§ Task requirements:
Each line that includes "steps" must be copied from the records.

Start of Material provided

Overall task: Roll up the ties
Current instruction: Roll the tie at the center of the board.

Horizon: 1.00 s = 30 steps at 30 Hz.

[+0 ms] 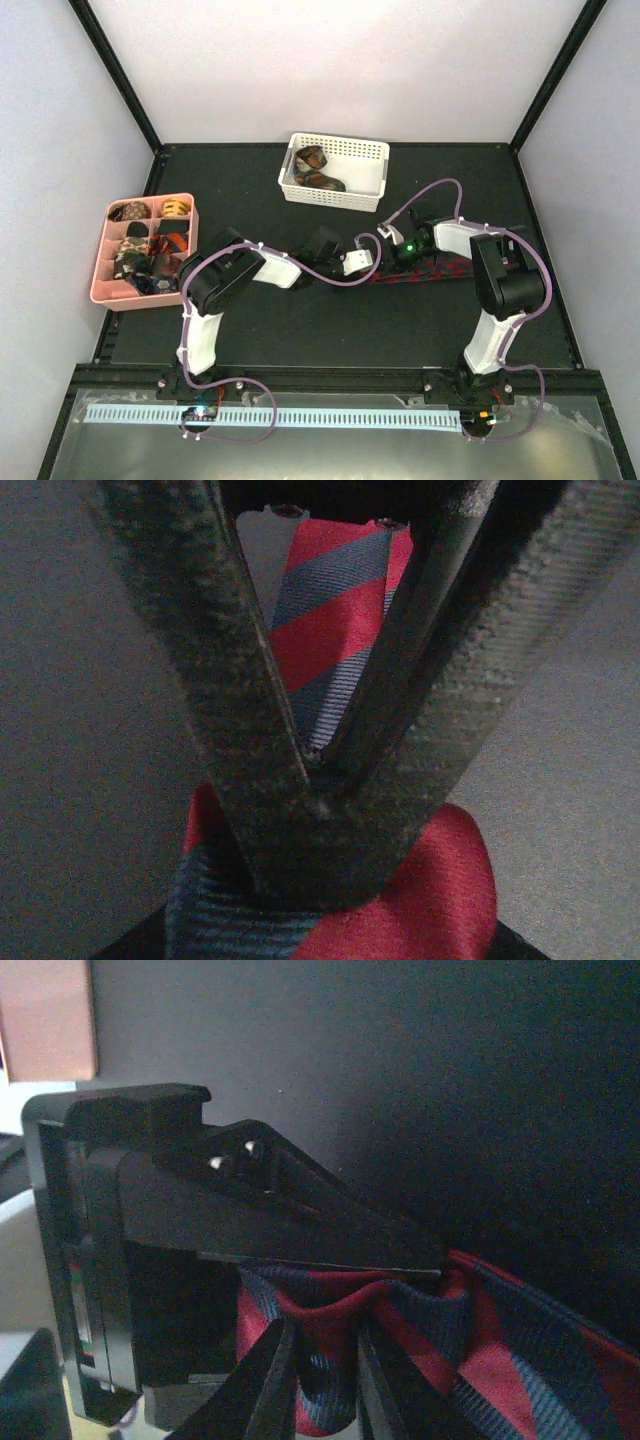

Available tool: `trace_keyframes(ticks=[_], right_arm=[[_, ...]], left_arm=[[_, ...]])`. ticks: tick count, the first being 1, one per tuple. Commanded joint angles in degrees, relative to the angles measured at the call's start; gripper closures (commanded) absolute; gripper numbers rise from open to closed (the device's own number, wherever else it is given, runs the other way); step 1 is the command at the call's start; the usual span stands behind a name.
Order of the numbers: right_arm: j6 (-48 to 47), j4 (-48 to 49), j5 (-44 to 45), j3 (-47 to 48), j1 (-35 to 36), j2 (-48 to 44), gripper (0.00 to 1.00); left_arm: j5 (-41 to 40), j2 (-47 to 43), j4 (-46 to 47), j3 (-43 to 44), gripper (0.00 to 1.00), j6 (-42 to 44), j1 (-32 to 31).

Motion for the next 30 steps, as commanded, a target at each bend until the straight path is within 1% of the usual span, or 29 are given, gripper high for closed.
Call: trace_keyframes(ticks=[1,2,3,6,8,10,12,15,19,22,27,30], right_arm=[[-2.0,-2.1,4.0,0.6,0.3,1.3,0.91],[-2.5,-2.4,4.7,0.6,0.2,1.2,0.96],[-2.9,-2.7,5.5,0.4,-0.1,1.2,0.98],[-4.3,-3.8,7.6,-0.4,-1.0,1.6,0.98],[-5.2,-4.3,9.3,-1.1,-1.3,1.9,0.98],[-5.7,-3.9,11.7,-2.1,-1.4,1.6,0.98],[-5.6,-3.1,14.5,-3.1,-1.4,1.0,0.98],[-5.3,-2.5,17.9,-3.7,-1.3,1.0,0.98],[-4.9,-2.2,20.8,-3.5,-0.3,1.4,0.98],[-4.9,-1.3,21.7,-3.7,1.3,1.9,0.98],[-3.4,-0.6,19.1,-1.5,3.5,5.8,0.98],[-2.3,0.4,18.1,-0.9,4.3,6.7,0.98]], left_arm=[[-5.6,2.6,-11.5,-1.5,0.65,1.7,0.0],[-5.7,2.5,-11.4,-1.6,0.65,1.7,0.0],[-5.8,2.4,-11.3,-1.7,0.65,1.7,0.0],[-6.1,2.1,-10.9,-1.5,0.61,0.1,0.2],[-4.9,1.7,-10.1,-1.6,0.54,-1.4,0.8],[-2.1,0.1,-7.0,-2.9,0.40,-2.8,1.6],[1.4,-2.2,-1.7,-5.1,0.28,-4.4,2.5],[3.2,-5.4,7.6,-9.1,0.19,-5.9,3.3],[3.8,-8.8,18.2,-15.8,0.14,-6.6,4.6],[5.2,-9.6,21.2,-18.3,0.13,-7.6,6.0],[9.1,-6.7,25.6,-17.9,0.12,-8.7,6.4],[10.0,-3.9,28.3,-16.5,0.11,-9.6,5.8]])
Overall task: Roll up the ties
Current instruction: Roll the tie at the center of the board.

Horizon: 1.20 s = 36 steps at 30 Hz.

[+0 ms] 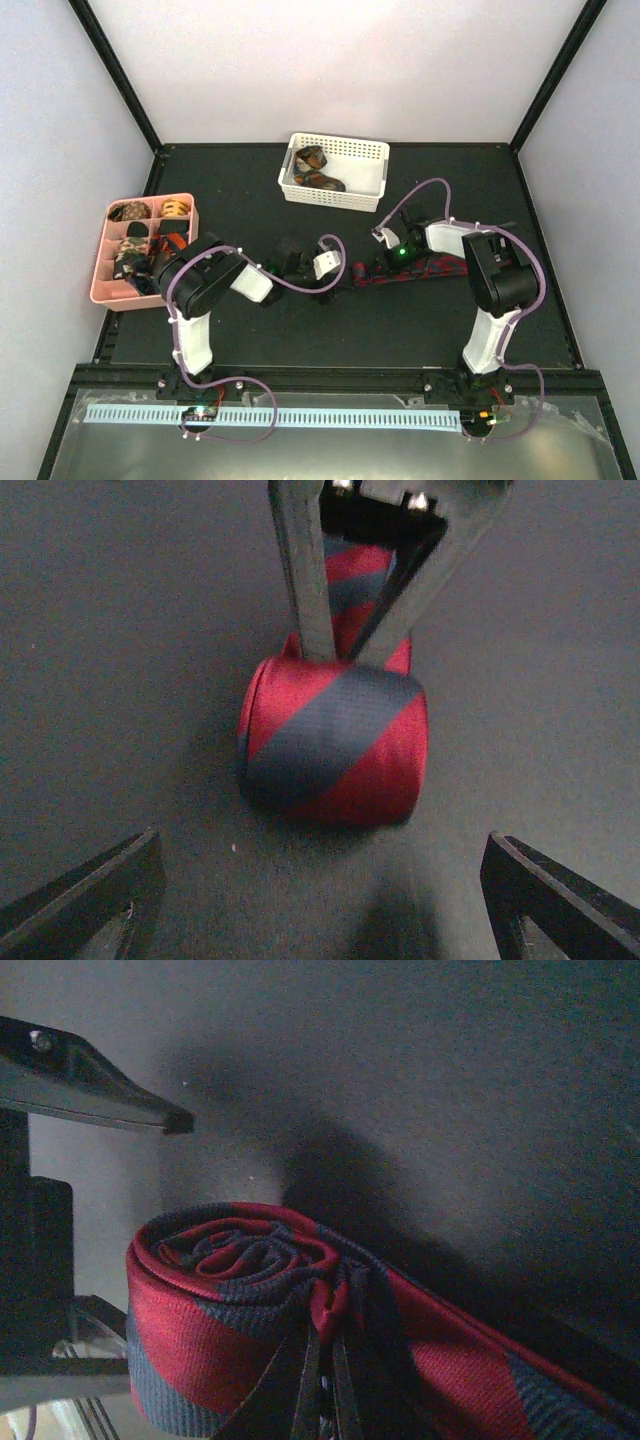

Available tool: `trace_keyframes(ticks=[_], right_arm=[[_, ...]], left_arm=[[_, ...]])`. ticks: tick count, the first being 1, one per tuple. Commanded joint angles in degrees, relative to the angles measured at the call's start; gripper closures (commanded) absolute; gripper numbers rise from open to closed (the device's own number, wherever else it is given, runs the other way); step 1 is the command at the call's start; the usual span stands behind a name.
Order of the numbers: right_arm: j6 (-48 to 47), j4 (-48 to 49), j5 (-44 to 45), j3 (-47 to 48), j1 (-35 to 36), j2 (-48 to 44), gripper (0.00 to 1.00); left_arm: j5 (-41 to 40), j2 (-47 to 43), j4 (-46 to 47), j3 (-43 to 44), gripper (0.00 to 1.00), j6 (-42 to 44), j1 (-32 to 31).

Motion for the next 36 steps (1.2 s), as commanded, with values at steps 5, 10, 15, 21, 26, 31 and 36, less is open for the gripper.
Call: trace_keyframes(ticks=[5,10,15,21,26,31,36], right_arm=[[1.6,-0.1,7.0,-0.8,2.1,6.7,0.98],[2.0,-0.2,6.4,-0.5,2.1,7.6,0.98],[2.2,-0.2,5.8,-0.6,2.0,7.7,0.98],[0.7,-1.7,2.4,0.1,0.6,4.0,0.84],[-3.5,-3.8,-1.0,0.6,-1.1,-2.9,0.56],[-4.2,-5.5,-5.8,0.4,-1.1,-4.9,0.53],[0.0,-1.3,-11.6,-1.9,-0.8,-5.2,0.53]], left_arm=[[3.7,7.9,11.1,5.1,0.11,-2.2,-2.0],[1.7,11.3,13.8,7.7,0.22,-2.4,-3.5],[0.2,12.4,10.4,9.3,0.46,-1.2,-4.1],[-3.8,8.1,-5.5,9.7,0.62,4.7,-4.4],[-9.7,5.2,-18.7,10.2,0.65,10.0,-5.7],[-12.2,6.5,-28.3,13.8,0.66,10.7,-6.0],[-13.9,7.7,-32.1,15.3,0.66,10.6,-6.2]])
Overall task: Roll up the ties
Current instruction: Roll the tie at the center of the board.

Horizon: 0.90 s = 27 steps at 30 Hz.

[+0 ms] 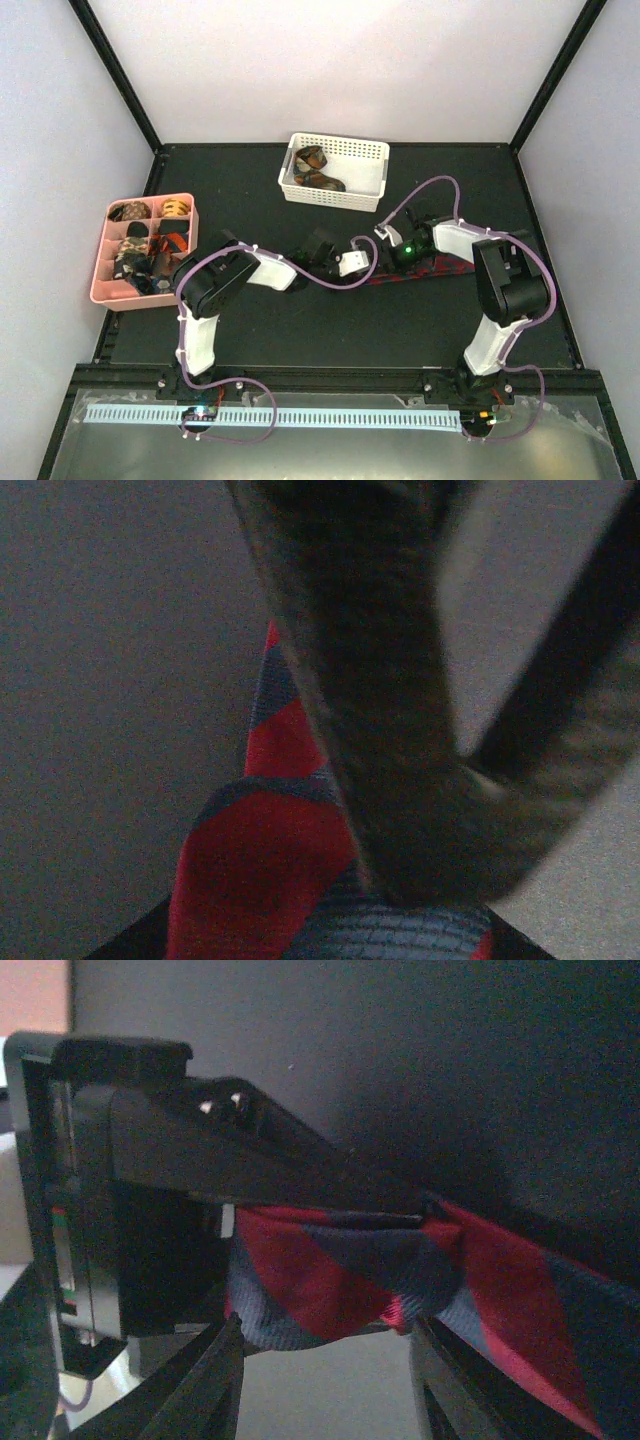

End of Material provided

§ Answer below:
Horizon: 1.00 s = 30 steps at 30 Hz.
Motion for the next 30 steps, as commanded, a target at each bend until the straight path is within 1% of the usual span, or 29 are given, gripper high for closed.
Horizon: 1.20 s = 36 steps at 30 Hz.
Motion for the next 36 steps (1.2 s), as commanded, with values at steps 5, 10, 15, 21, 26, 31 and 36, less is open for the gripper.
Horizon: 0.90 s = 27 steps at 30 Hz.

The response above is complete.